Pittsburgh government won't come to a sudden stop next year. Things will just slowly fall apart -- and the kids may be the first to notice.

 

That was the unspoken message in Mayor Tom Murphy's capital budget, released Oct. 7. The capital budget represents the city's spending on long-term investments like roads, bridges, buildings, pools, playgrounds and development. The operating budget -- due out Nov. 10 -- is the one that pays salaries, and faces huge deficits.

 

When you include federal, state and authority money, the city expects to spend about $130 million on improvements in 2004 -- about $20 million less than it planned to spend in 2003. But the actual difference won't be that dramatic, because the city postponed or cancelled more than $10 million in investments this year, as it teetered on the brink of bankruptcy.

 

Development projects like the South Side Works and Bedford Dwellings will continue, says Urban Redevelopment Authority Executive Director Mulugetta Birru, whose department is taking a $2.5 million cut. (One Murphy favorite, the Nine Mile Run housing development, may stall, Birru adds.) And major road and bridge projects, which are mostly federally funded, will go on, says Department of Engineering and Construction Director Fred Reginella.
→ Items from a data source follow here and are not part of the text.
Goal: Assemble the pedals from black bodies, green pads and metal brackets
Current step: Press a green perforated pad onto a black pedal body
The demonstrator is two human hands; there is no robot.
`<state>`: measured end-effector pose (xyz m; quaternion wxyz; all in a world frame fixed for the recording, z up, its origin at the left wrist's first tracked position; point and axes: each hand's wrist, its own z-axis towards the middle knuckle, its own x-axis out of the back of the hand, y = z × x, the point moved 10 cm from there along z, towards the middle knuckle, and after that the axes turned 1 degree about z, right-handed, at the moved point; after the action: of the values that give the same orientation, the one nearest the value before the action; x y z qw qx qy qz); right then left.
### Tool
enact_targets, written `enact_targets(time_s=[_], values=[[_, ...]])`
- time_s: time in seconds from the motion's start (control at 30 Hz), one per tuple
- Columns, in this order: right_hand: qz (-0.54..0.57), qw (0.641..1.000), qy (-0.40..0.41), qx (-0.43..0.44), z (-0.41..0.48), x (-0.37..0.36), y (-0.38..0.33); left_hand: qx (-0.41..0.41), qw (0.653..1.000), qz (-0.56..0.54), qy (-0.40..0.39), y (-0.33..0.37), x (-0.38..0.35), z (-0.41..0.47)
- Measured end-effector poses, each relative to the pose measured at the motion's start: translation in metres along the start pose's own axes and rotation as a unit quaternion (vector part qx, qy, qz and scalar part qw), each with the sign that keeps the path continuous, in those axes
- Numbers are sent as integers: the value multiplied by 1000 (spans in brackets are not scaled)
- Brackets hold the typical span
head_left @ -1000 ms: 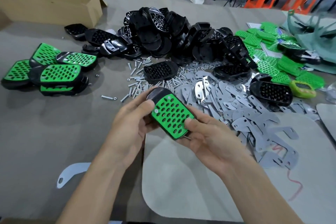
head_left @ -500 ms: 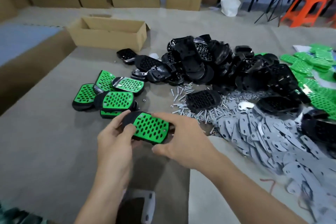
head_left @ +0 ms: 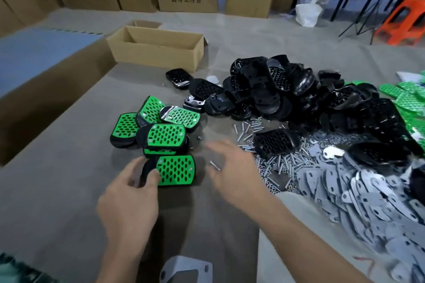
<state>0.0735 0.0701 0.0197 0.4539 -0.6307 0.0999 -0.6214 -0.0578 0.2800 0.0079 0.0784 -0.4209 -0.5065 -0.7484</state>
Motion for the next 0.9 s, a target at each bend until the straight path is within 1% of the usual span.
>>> enact_targets(time_s=[0.07,0.1,0.13,0.17,0.2,0.23,0.27,0.37,0.43,0.53,0.63,0.67,0.7,0.73,0.8,0.9], values=[[-63,995,74,-35,10,48,28,-71,996,-6,54,24,9,-11],[-110,989,79,-61,15,68,45,-113,990,-27,76,38,12,-18],[-159,981,46,-97,20,78,66,-155,983,-45,88,52,11,-25],[-203,971,-11,-127,22,80,86,-190,976,-55,90,64,7,-32],[-240,959,-69,-137,21,77,100,-218,970,-60,86,75,1,-37],[-267,948,-108,-133,19,73,109,-240,966,-62,75,83,-7,-42],[-279,945,-119,-120,18,72,113,-258,962,-64,57,89,-17,-47],[-285,951,-80,-94,11,80,110,-279,957,-74,-17,100,-45,-61],[-269,958,-56,-81,3,84,103,-284,953,-80,-62,105,-59,-72],[-168,982,-13,-91,-20,94,90,-293,939,-109,-143,119,-76,-91],[-75,994,29,-76,-49,111,67,-237,928,-158,-241,131,-93,-106],[-58,995,46,-69,-60,120,60,-202,913,-195,-295,135,-102,-113],[-46,995,63,-68,-72,129,55,-164,886,-245,-358,140,-111,-124],[-36,994,78,-72,-83,138,52,-132,850,-300,-412,146,-119,-135],[-23,990,102,-91,-105,155,52,-100,789,-380,-472,159,-126,-154],[-10,987,127,-96,-133,174,52,-39,708,-457,-538,173,-130,-180]])
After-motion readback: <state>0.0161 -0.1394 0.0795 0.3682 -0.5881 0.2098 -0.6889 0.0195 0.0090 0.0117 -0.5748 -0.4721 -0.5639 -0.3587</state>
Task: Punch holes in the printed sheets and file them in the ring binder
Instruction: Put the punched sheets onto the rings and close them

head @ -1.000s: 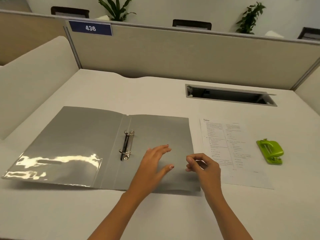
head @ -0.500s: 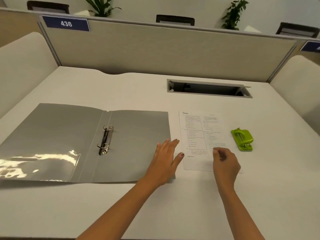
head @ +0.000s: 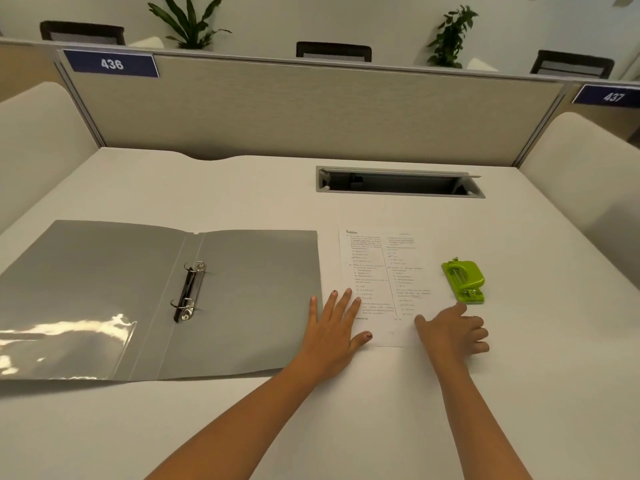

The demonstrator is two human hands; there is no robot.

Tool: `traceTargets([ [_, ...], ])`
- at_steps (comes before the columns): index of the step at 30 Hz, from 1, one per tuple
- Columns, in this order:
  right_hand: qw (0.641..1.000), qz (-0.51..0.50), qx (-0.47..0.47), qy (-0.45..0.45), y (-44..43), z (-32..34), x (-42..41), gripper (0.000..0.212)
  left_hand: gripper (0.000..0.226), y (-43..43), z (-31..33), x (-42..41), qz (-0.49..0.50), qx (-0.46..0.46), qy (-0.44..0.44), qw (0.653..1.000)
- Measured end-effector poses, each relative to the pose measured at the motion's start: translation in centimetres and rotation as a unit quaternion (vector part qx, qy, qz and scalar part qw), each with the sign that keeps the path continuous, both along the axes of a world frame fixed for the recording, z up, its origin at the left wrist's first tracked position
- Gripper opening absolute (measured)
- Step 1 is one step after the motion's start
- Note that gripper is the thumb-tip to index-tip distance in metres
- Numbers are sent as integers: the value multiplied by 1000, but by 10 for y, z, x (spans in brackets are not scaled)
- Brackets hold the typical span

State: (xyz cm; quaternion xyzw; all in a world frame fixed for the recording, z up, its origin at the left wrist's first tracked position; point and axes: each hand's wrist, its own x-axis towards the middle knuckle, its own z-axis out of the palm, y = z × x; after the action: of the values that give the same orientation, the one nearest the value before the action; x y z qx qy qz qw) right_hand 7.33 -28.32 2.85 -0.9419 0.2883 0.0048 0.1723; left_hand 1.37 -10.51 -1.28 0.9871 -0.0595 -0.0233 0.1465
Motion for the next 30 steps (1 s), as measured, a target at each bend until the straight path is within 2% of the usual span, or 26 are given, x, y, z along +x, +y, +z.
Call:
traceTargets([
  [9,987,-14,77,138,-16,21,27,80,103,0,-1,1,11,3,-11,1000],
  [13,980,-2,119,162,-19,24,34,87,103,0,-2,0,15,2,-12,1000],
  [16,982,8,142,120,-26,24,35,84,105,-1,-2,1,12,4,-14,1000],
  [19,973,34,217,72,-36,20,34,50,103,0,-3,1,6,2,-3,1000],
  [21,959,37,272,63,-44,16,31,38,91,1,-3,0,2,10,2,1000],
  [23,955,36,291,37,-48,16,25,38,75,0,-9,-1,11,26,2,1000],
  [25,959,41,280,5,-46,22,16,45,69,-1,-14,0,13,23,-7,1000],
  [28,963,59,259,-39,-42,29,6,49,69,-1,-11,-1,16,16,-5,1000],
  [30,960,76,260,-73,-38,33,1,46,79,0,-8,0,12,-12,0,1000],
])
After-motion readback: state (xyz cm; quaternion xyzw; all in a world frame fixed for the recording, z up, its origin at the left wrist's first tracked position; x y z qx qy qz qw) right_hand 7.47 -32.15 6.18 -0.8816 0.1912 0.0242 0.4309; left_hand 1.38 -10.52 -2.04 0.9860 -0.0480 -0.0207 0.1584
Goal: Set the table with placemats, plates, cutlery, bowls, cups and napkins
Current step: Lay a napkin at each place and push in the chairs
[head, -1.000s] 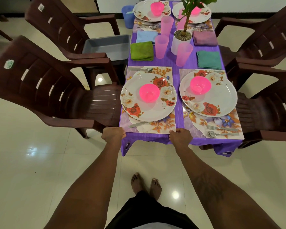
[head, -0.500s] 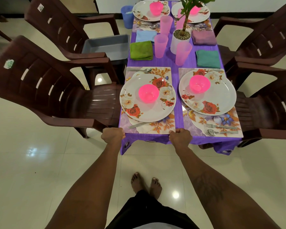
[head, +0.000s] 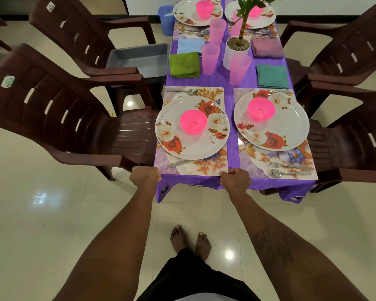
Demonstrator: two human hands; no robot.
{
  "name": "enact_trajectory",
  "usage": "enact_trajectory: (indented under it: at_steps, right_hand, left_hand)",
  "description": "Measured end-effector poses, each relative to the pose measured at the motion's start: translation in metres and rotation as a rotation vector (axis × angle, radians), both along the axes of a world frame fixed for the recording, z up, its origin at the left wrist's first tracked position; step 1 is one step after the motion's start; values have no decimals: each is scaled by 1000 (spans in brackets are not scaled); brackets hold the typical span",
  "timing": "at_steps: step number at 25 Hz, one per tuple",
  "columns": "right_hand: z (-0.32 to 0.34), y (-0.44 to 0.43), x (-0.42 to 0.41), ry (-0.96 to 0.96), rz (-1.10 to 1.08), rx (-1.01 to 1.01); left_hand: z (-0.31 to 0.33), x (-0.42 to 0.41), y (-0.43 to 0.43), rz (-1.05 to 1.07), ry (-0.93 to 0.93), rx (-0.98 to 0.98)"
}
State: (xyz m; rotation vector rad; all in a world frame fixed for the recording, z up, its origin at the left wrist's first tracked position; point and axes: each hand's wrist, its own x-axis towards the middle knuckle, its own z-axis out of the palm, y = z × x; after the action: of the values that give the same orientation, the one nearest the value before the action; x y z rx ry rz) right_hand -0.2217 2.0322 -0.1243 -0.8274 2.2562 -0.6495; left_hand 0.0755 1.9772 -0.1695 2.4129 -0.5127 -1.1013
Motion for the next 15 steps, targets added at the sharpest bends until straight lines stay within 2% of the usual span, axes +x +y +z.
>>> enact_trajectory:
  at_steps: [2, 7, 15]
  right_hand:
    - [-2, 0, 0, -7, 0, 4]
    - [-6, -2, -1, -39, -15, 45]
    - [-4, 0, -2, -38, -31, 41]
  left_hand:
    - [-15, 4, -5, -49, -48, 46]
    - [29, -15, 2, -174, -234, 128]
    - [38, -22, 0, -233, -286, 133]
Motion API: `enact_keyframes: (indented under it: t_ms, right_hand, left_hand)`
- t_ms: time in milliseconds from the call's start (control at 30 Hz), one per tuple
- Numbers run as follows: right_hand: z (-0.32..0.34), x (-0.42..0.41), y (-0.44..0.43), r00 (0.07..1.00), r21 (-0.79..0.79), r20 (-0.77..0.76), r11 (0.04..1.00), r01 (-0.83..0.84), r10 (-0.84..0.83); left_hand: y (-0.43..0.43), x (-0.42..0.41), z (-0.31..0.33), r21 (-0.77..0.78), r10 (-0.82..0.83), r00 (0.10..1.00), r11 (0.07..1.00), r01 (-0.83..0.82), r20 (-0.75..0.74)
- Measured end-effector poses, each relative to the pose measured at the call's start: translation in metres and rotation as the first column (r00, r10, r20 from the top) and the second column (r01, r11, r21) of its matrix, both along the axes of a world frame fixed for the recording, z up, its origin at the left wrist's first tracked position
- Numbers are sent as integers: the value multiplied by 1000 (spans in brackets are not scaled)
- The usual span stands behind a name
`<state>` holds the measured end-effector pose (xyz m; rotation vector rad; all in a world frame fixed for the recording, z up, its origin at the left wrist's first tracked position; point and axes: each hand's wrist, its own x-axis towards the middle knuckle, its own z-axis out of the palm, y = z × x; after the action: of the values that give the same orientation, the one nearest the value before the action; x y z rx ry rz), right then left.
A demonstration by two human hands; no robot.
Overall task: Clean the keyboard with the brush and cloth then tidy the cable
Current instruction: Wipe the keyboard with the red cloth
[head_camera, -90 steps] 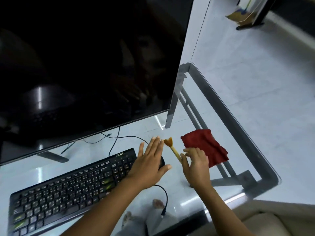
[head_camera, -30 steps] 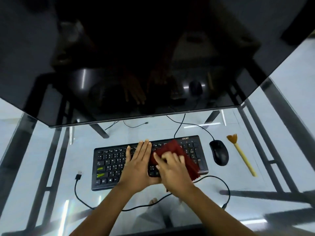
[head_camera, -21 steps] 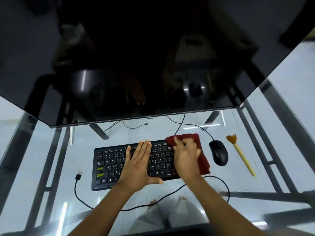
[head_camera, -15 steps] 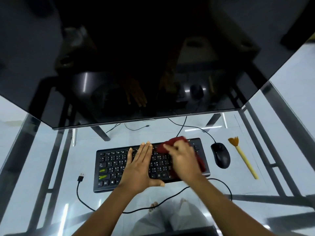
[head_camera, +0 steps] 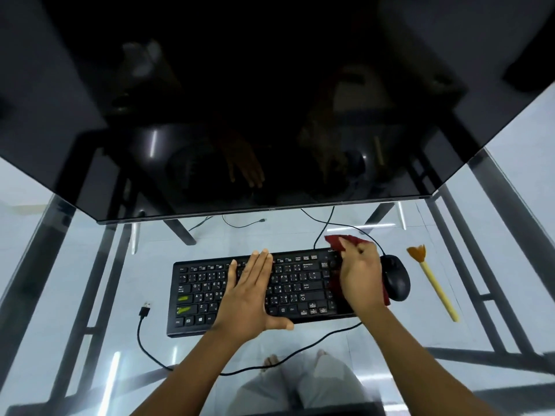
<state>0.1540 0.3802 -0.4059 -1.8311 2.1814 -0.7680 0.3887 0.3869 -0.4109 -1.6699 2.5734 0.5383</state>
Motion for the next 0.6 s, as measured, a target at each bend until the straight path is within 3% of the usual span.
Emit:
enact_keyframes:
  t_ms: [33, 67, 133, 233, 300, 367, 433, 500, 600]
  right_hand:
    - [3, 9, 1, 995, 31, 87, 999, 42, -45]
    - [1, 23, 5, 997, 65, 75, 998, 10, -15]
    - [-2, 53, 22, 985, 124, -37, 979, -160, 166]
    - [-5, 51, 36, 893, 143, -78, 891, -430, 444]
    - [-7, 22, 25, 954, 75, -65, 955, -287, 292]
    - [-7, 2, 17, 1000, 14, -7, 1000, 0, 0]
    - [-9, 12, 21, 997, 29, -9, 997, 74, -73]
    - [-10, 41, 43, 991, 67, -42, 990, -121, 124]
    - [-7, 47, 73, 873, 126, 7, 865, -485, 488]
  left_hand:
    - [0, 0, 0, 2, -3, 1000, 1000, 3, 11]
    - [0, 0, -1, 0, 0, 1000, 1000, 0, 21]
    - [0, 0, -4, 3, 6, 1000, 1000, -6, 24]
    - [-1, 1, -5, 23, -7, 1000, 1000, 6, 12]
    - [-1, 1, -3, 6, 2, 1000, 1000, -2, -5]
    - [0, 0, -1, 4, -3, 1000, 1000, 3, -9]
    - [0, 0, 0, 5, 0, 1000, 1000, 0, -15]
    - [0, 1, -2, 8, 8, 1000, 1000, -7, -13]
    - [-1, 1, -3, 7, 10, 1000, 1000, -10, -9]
The excruciatingly lengthy McArdle Roadway reconstruction may even be complete in spring, Reginella says.

 

"That leaves us with a whole lot of other things that will be put on the back burner," Reginella says. That includes improvements and repairs to senior centers, recreation centers, swimming pools, playgrounds and the City-County Building. "Things like that are going to be set aside," he says. City engineers don't actually do the heavy lifting on those projects, but they prepare the specifications and bid documents and then hire contractors.

 

The biggest losers may be the city's kids. If the city reopens pools and rec centers -- closed in August when Murphy laid off 731 workers -- it may lack the funds to keep them in good repair. Vandal-plagued playgrounds can be expected to wait even longer for fixes. And there won't even be dinosaurs to vandalize next year.